*Exercise brief:*
The listing that follows must be retyped in full, exactly.

*Study material:*
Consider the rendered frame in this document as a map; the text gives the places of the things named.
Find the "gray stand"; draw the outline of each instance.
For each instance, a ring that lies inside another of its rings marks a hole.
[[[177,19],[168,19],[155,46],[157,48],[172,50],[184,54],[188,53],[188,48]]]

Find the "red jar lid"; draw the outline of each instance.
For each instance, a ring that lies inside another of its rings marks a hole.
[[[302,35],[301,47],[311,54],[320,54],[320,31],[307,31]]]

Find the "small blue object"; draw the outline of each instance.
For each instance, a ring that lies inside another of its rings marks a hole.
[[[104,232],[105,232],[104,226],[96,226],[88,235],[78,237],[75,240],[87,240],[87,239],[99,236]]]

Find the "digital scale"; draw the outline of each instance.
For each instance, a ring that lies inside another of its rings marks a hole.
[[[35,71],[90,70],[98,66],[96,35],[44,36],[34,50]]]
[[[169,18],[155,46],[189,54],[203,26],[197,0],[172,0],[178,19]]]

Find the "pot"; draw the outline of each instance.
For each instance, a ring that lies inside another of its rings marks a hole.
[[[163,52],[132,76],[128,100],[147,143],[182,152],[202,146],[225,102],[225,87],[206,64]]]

*Written response:*
Consider the rendered frame in this document as a map; the text gives the places of the things named.
Find the "gray stand"; draw the outline of each instance.
For each instance, a ring that lies inside another of its rings marks a hole.
[[[177,19],[168,19],[155,46],[157,48],[172,50],[184,54],[188,53],[188,48]]]

Find the "red jar lid"; draw the outline of each instance.
For each instance, a ring that lies inside another of its rings marks a hole.
[[[302,35],[301,47],[311,54],[320,54],[320,31],[307,31]]]

Find the "small blue object"; draw the outline of each instance.
For each instance, a ring that lies inside another of its rings marks a hole.
[[[104,232],[105,232],[104,226],[96,226],[88,235],[78,237],[75,240],[87,240],[87,239],[99,236]]]

Find the "digital scale"; draw the outline of each instance.
For each instance, a ring that lies inside another of its rings marks a hole.
[[[35,71],[90,70],[98,66],[96,35],[44,36],[34,50]]]
[[[169,18],[155,46],[189,54],[203,26],[197,0],[172,0],[178,19]]]

Find the "pot"; draw the outline of each instance.
For each instance, a ring that lies inside another of its rings marks a hole.
[[[163,52],[132,76],[128,100],[147,143],[182,152],[202,146],[225,102],[225,87],[206,64]]]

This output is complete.